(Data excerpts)
··········

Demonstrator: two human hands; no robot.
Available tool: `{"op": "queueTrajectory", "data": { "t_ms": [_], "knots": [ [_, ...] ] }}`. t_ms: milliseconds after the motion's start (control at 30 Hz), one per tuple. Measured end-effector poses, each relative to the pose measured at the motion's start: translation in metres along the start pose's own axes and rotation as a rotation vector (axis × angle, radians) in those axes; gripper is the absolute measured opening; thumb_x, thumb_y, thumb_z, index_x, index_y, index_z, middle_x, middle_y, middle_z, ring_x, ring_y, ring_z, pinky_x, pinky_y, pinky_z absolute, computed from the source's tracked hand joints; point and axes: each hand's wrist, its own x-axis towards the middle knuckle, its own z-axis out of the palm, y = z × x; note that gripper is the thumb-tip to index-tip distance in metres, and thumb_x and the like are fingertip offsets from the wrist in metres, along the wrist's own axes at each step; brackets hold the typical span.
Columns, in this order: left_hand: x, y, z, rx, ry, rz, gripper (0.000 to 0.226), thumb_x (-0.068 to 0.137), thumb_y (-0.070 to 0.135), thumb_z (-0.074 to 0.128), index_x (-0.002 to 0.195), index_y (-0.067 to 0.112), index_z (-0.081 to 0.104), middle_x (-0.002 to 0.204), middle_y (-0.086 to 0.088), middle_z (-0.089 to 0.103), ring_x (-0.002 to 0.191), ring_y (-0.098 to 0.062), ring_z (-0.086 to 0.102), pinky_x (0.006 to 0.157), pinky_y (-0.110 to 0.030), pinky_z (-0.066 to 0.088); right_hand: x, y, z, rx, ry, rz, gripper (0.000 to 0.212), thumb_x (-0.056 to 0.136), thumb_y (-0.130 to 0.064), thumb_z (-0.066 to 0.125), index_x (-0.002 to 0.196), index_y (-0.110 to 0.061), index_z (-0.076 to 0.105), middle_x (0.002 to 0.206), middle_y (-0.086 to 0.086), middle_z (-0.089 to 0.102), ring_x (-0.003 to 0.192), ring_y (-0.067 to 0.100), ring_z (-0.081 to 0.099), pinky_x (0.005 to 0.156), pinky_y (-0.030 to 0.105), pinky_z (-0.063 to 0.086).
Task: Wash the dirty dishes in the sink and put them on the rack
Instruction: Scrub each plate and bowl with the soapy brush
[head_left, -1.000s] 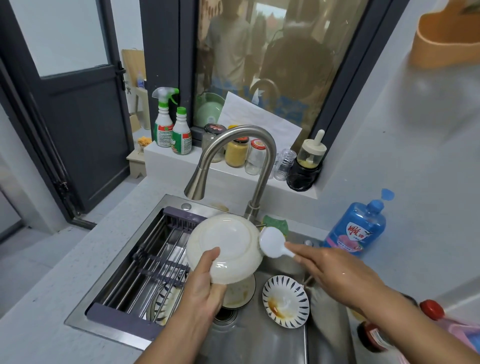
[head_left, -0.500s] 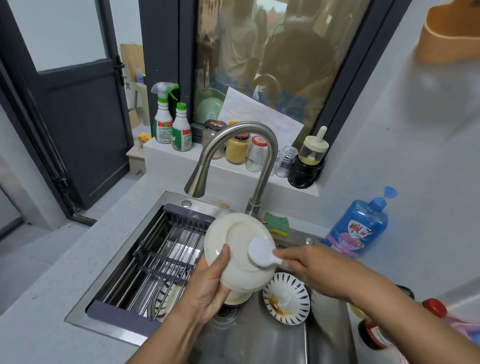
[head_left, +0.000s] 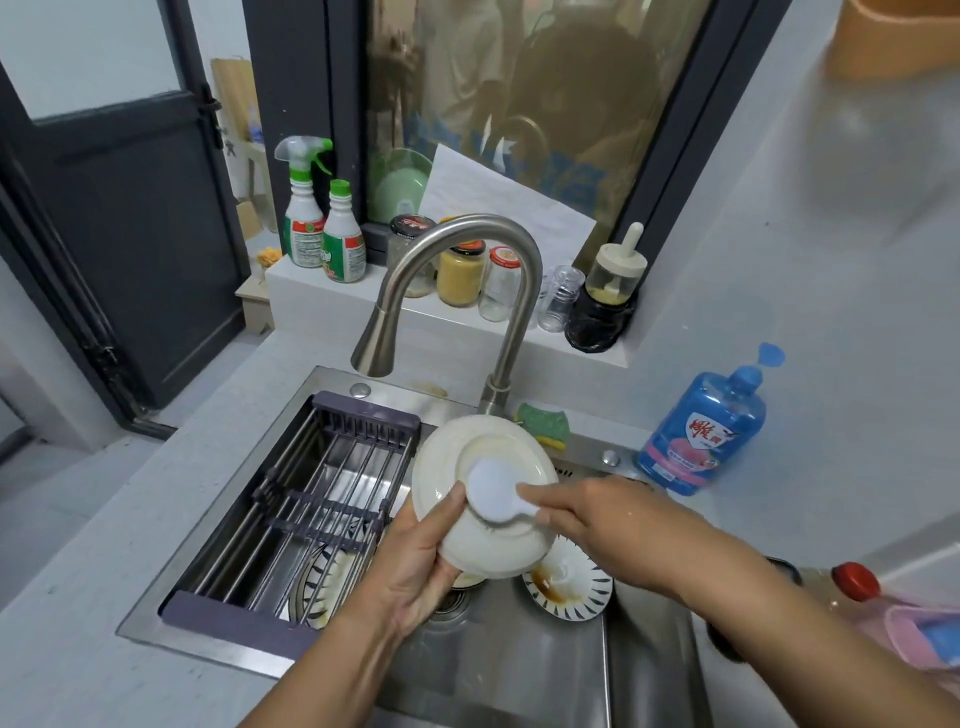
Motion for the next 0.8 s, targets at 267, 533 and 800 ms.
{"op": "queueTrajectory", "data": {
  "t_ms": [267, 533, 800],
  "knots": [
    [0.017, -0.008, -0.007, 0.070, -0.030, -0.031, 0.058, 0.088, 0.008, 0.069, 0.143, 0.008, 0.051, 0.137, -0.024, 0.061, 0.128, -0.039, 0.059, 0.099, -0.052, 0.054, 0.024, 0.025, 0.009, 0.432, 0.234, 0.076, 0.037, 0.105, -0.049, 0.044, 0.140, -0.050, 0.054, 0.122, -0.023, 0.066, 0.114, 0.006, 0.061, 0.096, 0.027, 0.049],
    [0.043, -0.039, -0.019, 1.096, 0.009, 0.068, 0.016, 0.084, 0.030, 0.073, 0.099, 0.033, 0.071, 0.084, 0.010, 0.070, 0.076, -0.010, 0.061, 0.072, -0.037, 0.051, 0.044, 0.020, 0.025, 0.689, 0.237, 0.081, 0.020, 0.104, -0.035, 0.053, 0.112, -0.037, 0.072, 0.049, -0.022, 0.054, 0.044, -0.004, 0.046, 0.050, 0.014, 0.034],
    [0.060, -0.084, -0.056, 1.765, -0.109, 0.100, 0.054, 0.090, 0.026, 0.045, 0.141, 0.045, 0.052, 0.132, 0.012, 0.067, 0.120, -0.013, 0.062, 0.100, -0.030, 0.048, 0.062, 0.047, 0.088, 0.521, 0.112, 0.157, 0.023, 0.101, -0.037, 0.055, 0.117, -0.045, 0.069, 0.071, -0.022, 0.068, 0.068, -0.003, 0.061, 0.070, 0.022, 0.049]
  ]
}}
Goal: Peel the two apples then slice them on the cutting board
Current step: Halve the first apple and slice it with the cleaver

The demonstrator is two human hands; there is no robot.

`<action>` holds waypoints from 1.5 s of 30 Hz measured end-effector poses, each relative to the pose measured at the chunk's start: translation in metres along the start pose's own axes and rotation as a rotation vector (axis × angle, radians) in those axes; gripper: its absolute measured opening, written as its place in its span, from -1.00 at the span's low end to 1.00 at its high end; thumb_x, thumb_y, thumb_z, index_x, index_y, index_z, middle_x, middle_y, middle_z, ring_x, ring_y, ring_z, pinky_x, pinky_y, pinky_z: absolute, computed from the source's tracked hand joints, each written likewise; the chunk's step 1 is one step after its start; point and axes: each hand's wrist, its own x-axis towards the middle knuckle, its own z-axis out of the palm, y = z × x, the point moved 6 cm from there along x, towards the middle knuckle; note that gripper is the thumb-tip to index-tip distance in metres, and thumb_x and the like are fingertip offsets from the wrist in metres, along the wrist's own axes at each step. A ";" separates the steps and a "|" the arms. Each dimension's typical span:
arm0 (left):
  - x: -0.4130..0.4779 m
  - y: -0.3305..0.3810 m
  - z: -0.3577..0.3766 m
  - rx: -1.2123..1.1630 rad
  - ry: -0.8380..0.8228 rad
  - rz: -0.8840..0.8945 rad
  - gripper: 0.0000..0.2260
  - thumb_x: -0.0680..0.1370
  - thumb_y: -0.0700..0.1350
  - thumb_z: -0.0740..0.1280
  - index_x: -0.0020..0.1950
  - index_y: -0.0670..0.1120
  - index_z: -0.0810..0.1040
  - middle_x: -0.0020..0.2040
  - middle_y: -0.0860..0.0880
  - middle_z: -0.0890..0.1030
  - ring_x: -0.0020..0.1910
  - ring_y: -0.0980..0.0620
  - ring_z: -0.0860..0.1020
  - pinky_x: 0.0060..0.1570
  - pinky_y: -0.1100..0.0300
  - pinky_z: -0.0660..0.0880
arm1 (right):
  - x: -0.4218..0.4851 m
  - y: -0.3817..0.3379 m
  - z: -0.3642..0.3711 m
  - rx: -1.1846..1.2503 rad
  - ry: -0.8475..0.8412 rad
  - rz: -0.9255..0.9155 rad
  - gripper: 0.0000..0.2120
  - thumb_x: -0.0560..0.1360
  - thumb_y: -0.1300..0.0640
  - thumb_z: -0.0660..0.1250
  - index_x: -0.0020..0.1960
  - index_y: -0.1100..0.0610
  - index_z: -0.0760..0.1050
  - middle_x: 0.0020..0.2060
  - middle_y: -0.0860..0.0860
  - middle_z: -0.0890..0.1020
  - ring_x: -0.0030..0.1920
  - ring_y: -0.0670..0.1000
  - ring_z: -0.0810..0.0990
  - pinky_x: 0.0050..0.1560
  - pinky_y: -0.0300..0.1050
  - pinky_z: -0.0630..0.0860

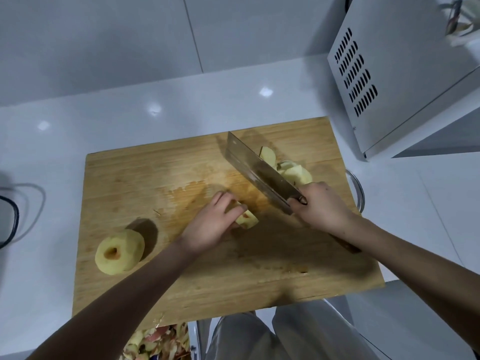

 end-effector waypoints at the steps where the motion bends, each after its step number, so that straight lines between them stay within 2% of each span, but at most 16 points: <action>1: 0.002 0.000 -0.001 -0.002 0.011 0.013 -0.53 0.27 -0.30 0.57 0.15 -0.18 0.57 0.12 -0.24 0.55 0.10 -0.20 0.55 -0.06 0.04 0.58 | -0.003 -0.001 -0.001 0.014 -0.001 -0.007 -0.74 0.54 0.08 0.23 -0.25 0.21 0.49 -0.41 0.04 0.51 -0.35 0.05 0.52 -0.41 -0.14 0.34; 3: 0.001 -0.001 -0.003 -0.023 0.044 0.003 -0.55 0.31 -0.28 0.55 0.17 -0.18 0.55 0.13 -0.24 0.54 0.10 -0.17 0.53 -0.11 0.07 0.58 | -0.013 -0.007 -0.003 0.025 -0.010 -0.018 -0.70 0.55 0.06 0.23 -0.34 0.10 0.38 -0.44 -0.02 0.45 -0.41 -0.04 0.45 -0.47 -0.23 0.27; 5: -0.004 -0.001 -0.006 -0.052 0.103 -0.002 -0.66 0.41 -0.22 0.46 0.16 -0.18 0.53 0.12 -0.24 0.53 0.11 -0.11 0.45 -0.14 0.09 0.57 | -0.023 -0.015 -0.002 -0.020 -0.033 -0.020 -0.65 0.56 0.04 0.20 -0.38 0.01 0.25 -0.44 -0.08 0.39 -0.42 -0.12 0.37 -0.47 -0.26 0.22; 7: -0.007 0.002 -0.007 -0.069 0.142 0.033 -0.77 0.51 -0.14 0.29 0.12 -0.21 0.57 0.07 -0.22 0.56 0.10 -0.07 0.41 -0.12 0.09 0.56 | -0.033 -0.023 0.002 -0.058 -0.065 -0.031 -0.69 0.58 0.02 0.16 -0.33 0.02 0.27 -0.39 -0.08 0.40 -0.37 -0.10 0.39 -0.41 -0.23 0.28; 10: -0.007 0.002 -0.005 -0.054 0.149 0.054 -0.70 0.54 -0.10 0.19 0.08 -0.22 0.62 0.04 -0.19 0.60 0.12 -0.06 0.41 -0.05 0.08 0.55 | -0.043 -0.033 0.011 -0.084 -0.102 -0.057 -0.81 0.61 0.01 0.09 -0.15 0.02 0.36 -0.31 -0.07 0.43 -0.29 -0.07 0.43 -0.29 -0.22 0.38; 13: -0.005 0.000 -0.001 -0.046 0.145 0.062 -0.70 0.53 -0.10 0.18 0.09 -0.21 0.61 0.06 -0.18 0.61 0.14 -0.07 0.40 -0.03 0.06 0.55 | -0.047 -0.038 0.013 -0.107 -0.083 -0.078 -0.80 0.62 0.00 0.06 -0.15 0.02 0.33 -0.36 -0.10 0.36 -0.36 -0.13 0.35 -0.40 -0.26 0.27; 16: -0.004 -0.001 0.002 -0.050 0.140 0.068 -0.70 0.52 -0.11 0.19 0.11 -0.20 0.61 0.08 -0.18 0.61 0.13 -0.08 0.40 -0.01 0.03 0.55 | -0.047 -0.041 0.012 -0.143 -0.075 -0.087 -0.78 0.62 0.01 0.05 -0.08 0.05 0.41 -0.31 -0.06 0.41 -0.29 -0.06 0.42 -0.33 -0.21 0.34; 19: -0.006 0.000 0.003 -0.051 0.143 0.062 -0.69 0.51 -0.14 0.17 0.13 -0.20 0.60 0.10 -0.18 0.60 0.15 -0.08 0.39 0.00 0.02 0.54 | -0.048 -0.044 0.013 -0.172 -0.090 -0.086 -0.82 0.61 0.03 0.05 -0.12 0.03 0.32 -0.38 -0.10 0.32 -0.35 -0.09 0.34 -0.42 -0.26 0.23; 22: -0.006 0.000 0.002 -0.057 0.149 0.065 -0.69 0.51 -0.15 0.17 0.14 -0.20 0.59 0.10 -0.16 0.60 0.14 -0.06 0.40 -0.01 0.04 0.54 | -0.048 -0.044 0.015 -0.181 -0.106 -0.075 -0.82 0.62 0.03 0.04 -0.12 0.03 0.32 -0.38 -0.10 0.30 -0.31 -0.07 0.37 -0.42 -0.25 0.21; 28: -0.007 0.001 0.003 -0.048 0.167 0.068 -0.70 0.50 -0.15 0.17 0.13 -0.19 0.59 0.08 -0.16 0.61 0.14 -0.07 0.40 -0.01 0.03 0.55 | -0.048 -0.045 0.011 -0.166 -0.144 -0.047 -0.79 0.62 0.03 0.05 -0.04 0.06 0.42 -0.27 -0.05 0.43 -0.23 -0.04 0.45 -0.25 -0.19 0.40; 32: -0.006 0.001 0.002 -0.050 0.180 0.069 -0.69 0.50 -0.14 0.18 0.13 -0.19 0.61 0.07 -0.16 0.62 0.13 -0.07 0.40 -0.03 0.04 0.55 | -0.045 -0.048 0.016 -0.206 -0.140 -0.058 -0.85 0.62 0.05 0.07 -0.09 0.03 0.34 -0.36 -0.09 0.32 -0.30 -0.06 0.38 -0.43 -0.27 0.20; 35: -0.007 0.000 0.004 -0.056 0.189 0.087 -0.74 0.50 -0.18 0.25 0.14 -0.20 0.59 0.09 -0.17 0.61 0.12 -0.08 0.43 0.00 0.04 0.54 | -0.040 -0.048 0.025 -0.197 -0.146 -0.036 -0.87 0.61 0.07 0.11 -0.11 0.03 0.31 -0.37 -0.11 0.30 -0.37 -0.11 0.31 -0.45 -0.28 0.14; 38: -0.008 -0.003 0.008 -0.059 0.202 0.095 -0.74 0.46 -0.26 0.39 0.14 -0.20 0.60 0.10 -0.18 0.61 0.13 -0.12 0.48 0.02 0.01 0.56 | -0.028 -0.048 0.040 -0.162 -0.142 -0.017 -0.87 0.60 0.08 0.13 -0.01 0.08 0.44 -0.34 -0.09 0.36 -0.35 -0.12 0.35 -0.43 -0.28 0.19; 42: -0.009 -0.003 0.007 -0.046 0.217 0.104 -0.74 0.47 -0.22 0.33 0.15 -0.20 0.60 0.09 -0.17 0.61 0.13 -0.11 0.47 0.02 0.04 0.56 | -0.016 -0.045 0.051 -0.093 -0.118 0.006 -0.78 0.60 0.05 0.12 0.00 0.13 0.49 -0.27 -0.05 0.46 -0.28 -0.07 0.45 -0.41 -0.29 0.25; 45: -0.010 -0.003 0.007 -0.071 0.226 0.099 -0.74 0.49 -0.20 0.30 0.15 -0.21 0.59 0.09 -0.18 0.60 0.12 -0.10 0.47 0.01 0.04 0.55 | -0.023 -0.040 0.041 -0.060 -0.110 0.027 -0.80 0.61 0.04 0.09 -0.07 0.09 0.44 -0.34 -0.09 0.40 -0.34 -0.10 0.39 -0.43 -0.30 0.22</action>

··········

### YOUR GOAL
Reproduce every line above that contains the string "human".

### RESULT OF THIS TASK
Demonstrator: two human hands; no robot.
The demonstrator is two human hands; there is no robot.

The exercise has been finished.